*Exercise*
With the exception of the pictures, transcribe the entire listing exactly.

*Available data*
::::
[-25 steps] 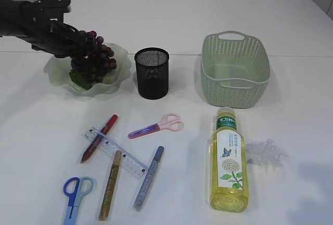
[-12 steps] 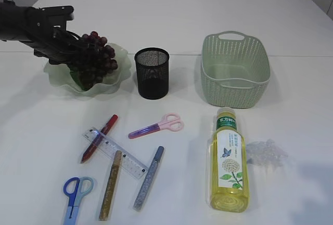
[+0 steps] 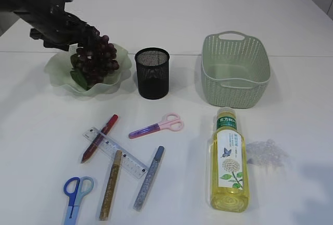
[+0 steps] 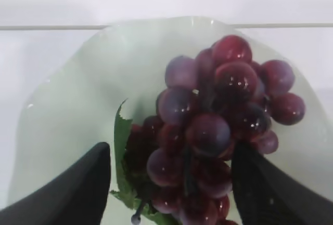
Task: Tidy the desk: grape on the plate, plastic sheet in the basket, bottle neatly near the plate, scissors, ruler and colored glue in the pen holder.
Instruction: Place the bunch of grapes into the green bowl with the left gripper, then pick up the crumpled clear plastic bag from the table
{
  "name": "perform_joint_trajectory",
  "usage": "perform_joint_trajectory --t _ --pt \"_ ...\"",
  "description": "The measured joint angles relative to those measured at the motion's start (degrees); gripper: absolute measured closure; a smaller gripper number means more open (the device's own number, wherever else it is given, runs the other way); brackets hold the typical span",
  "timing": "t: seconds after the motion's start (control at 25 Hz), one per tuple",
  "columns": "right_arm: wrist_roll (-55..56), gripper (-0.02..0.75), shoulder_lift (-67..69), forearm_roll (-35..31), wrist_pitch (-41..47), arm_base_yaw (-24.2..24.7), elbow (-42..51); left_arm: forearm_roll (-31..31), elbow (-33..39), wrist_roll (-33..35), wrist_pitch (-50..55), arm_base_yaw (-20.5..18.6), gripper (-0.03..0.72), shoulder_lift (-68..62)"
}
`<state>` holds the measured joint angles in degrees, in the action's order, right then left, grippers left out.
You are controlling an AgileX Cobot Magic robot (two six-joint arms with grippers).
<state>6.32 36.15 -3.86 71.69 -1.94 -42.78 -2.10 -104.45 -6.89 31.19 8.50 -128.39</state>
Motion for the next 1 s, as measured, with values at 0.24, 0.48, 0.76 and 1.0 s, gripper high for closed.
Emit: perform_joint_trajectory --t 0.24,0.48,0.76,1.0 --pt "0.0 0.211 0.0 1.2 0.0 0.0 0.0 0.3 -5.4 0.0 10.1 0.0 0.157 0.4" --pt "-0.2 0.211 0.3 3.0 0.0 0.0 0.0 1.3 -10.2 0.0 22.5 0.0 0.157 2.8" --pt "-0.2 0.211 3.9 3.9 0.0 0.0 0.0 2.1 -15.5 1.4 38.3 0.0 0.157 6.1" --pt "-0.2 0.211 10.9 -0.9 0.0 0.0 -1.3 -0.3 -16.0 2.4 40.0 -0.1 0.157 11.0"
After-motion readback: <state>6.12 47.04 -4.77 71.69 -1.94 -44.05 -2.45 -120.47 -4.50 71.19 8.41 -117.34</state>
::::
*Solution for this exercise*
[-25 steps] 
[-12 steps] 
[+0 steps] 
[+0 steps] 
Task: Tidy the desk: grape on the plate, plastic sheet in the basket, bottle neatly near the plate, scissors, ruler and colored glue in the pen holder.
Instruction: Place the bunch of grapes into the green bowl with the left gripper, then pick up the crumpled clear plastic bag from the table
{
  "name": "perform_joint_trajectory",
  "usage": "perform_joint_trajectory --t _ --pt \"_ ...\"",
  "description": "The measured joint angles relative to those measured at the motion's start (degrees); gripper: absolute measured closure; a smaller gripper number means more open (the device's own number, wherever else it is given, runs the other way); brackets hold the typical span",
  "timing": "t: seconds after the motion's start (control at 25 Hz), one per tuple",
  "columns": "right_arm: wrist_roll (-55..56), gripper (-0.02..0.75), shoulder_lift (-67..69), forearm_roll (-35..31), wrist_pitch (-41..47), arm_base_yaw (-24.2..24.7), elbow (-42..51); left_arm: forearm_roll (-31..31), elbow (-33..39), wrist_roll (-33..35), wrist_pitch (-50..55), arm_base_yaw (-20.5..18.6), gripper (-0.03..0.72), shoulder_lift (-68..62)"
}
`<state>` holds the measured joint angles in degrees, in the action's order, right then left, grippers left out.
You are controlling an AgileX Cobot Magic robot (two six-joint arms with grippers).
<state>6.32 36.15 -3.86 71.69 -1.94 -42.78 -2.10 -104.45 -6.89 31.19 8.50 -128.39</state>
Motion for the next 1 s, as measured, with values at 0.24, 0.48, 0.76 and 1.0 s, gripper high for closed.
Emit: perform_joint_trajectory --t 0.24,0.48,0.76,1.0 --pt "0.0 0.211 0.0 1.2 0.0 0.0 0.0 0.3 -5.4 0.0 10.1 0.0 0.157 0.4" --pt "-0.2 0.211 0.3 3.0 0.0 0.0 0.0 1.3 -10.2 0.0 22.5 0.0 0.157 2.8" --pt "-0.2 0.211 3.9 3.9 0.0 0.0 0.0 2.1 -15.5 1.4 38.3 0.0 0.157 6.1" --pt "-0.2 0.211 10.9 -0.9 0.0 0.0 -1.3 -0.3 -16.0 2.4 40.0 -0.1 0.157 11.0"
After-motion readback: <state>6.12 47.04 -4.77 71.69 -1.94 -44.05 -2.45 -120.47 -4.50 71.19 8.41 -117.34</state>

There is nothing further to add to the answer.